CakNun.com

Meruwat Sumber Bahagia

Liputan Sinau Bareng CNKK dalam Ruwat Desa Kebonagung, 5 Agustus 2018
Redaksi
Waktu baca ± 2 menit

Dari ilmu batas, kesadaran terhadap takaran, tema ruwat desa menemukan kaitannya dengan kondisi aktual warga desa. “Mengapa yang diruwat hanya desa tidak sekalian nusantara?” tanya Mbah Nun. Harapannya, ruwat desa ini akan nyumrambah ke Indonesia.

Tidak cukup mengeluh. Mari belajar mengidentifikasi. Ada persoalan yang bisa diselesaikan; ada yang mungkin bisa diselesaikan; ada yang sulit diselesaikan; ada pula yang tidak mungkin diselesaikan. Untuk yang terakhir ini kita berdoa memohon pertolongan Allah Swt.

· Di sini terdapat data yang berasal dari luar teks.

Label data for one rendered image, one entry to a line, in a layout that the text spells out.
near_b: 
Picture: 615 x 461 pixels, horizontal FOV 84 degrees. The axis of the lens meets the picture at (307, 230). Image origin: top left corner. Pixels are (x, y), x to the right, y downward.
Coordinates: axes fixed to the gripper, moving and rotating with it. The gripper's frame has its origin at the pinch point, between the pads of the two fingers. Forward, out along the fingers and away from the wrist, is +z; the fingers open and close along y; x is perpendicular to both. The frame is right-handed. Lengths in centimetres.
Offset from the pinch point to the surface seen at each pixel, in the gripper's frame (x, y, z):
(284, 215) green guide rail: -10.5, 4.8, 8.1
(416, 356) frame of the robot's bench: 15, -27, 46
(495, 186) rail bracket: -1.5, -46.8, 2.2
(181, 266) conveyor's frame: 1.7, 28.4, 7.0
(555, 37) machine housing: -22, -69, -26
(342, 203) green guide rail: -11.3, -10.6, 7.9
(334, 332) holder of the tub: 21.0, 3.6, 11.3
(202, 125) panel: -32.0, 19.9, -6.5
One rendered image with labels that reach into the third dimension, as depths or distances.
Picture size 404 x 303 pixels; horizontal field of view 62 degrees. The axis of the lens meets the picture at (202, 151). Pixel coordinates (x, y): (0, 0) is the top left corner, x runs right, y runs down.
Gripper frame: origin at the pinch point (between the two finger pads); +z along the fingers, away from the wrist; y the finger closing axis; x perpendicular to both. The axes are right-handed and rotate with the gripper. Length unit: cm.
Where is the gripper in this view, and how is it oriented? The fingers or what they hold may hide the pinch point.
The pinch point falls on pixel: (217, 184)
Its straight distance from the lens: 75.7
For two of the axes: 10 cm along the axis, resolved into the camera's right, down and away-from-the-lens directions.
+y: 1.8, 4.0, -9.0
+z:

Lantas, apa kaitan semua itu dengan ruwat desa? Yang diruwat bukan hanya tanah, sawah, air, udara, pepohonan di desa Kebonagung. Manusia Kebonagung juga perlu diruwat.

Mbah Nun menukik pada inti perasaan masyarakat manakala harga-harga kebutuhan pokok tengah naik. “Menghadapi situasi apapun jangan sampai tidak bahagia,” tutur Mbah Nun. Sumber bahagia tidak berada di luar diri, melainkan bersemayam dalam diri kita.

Menggantungkan bahagia dari luar? Ah yang benar saja. Kita kerap lalai dan tidak waspada. Rasa syukur itu berbanding lurus dengan bahagia. Menemukan sumber bahagia dalam diri, dengan demikian, akan menjadikan kita tak habis-habis untuk bersyukur.

Pada konteks itu kita perlu meruwat diri agar tidak “kintir” terseret arus sejarah.

Terkait dengan sumber bahagia, sebagaimana Ka’bah secara fisik berada di Makkah, ia juga berada dalam diri kita secara rohani.

Silakan terminologi itu dikembangkan sendiri untuk menambah pundi-pundi kesadaran yang bergerak secara rohani.

Monggo menemukan cinta dan kesenangan terhadap hal-hal yang pantas dicintai. Namun, rasa cinta itu jangan menggeser ordinat akurasi terhadap apa yang kita cintai.

“Saya mencintai siapa saja manusia Bangsa Indonesia. Yang maling pun kita cintai dengan cara menghukumnya,” kata Mbah Nun. Indonesia tengah mengalami problem serius dengan konstitusi dan mentalitas kelas menengah serta pejabat publik.

Pada konteks itu pula, Maiyah menanam bibit kasih sayang dan memberi sedekah kepada bangsa Indonesia.

Kita bergeser ke beberapa respons Sinau Bareng yang disampaikan H. Sullamul Hadi, Ketua DPRD. Empat pilar yang menegakkan dunia disampaikan Pak Hadi. Terminologi empat pilar terkait dengan ulama, umara, aghniya dan fuqoro.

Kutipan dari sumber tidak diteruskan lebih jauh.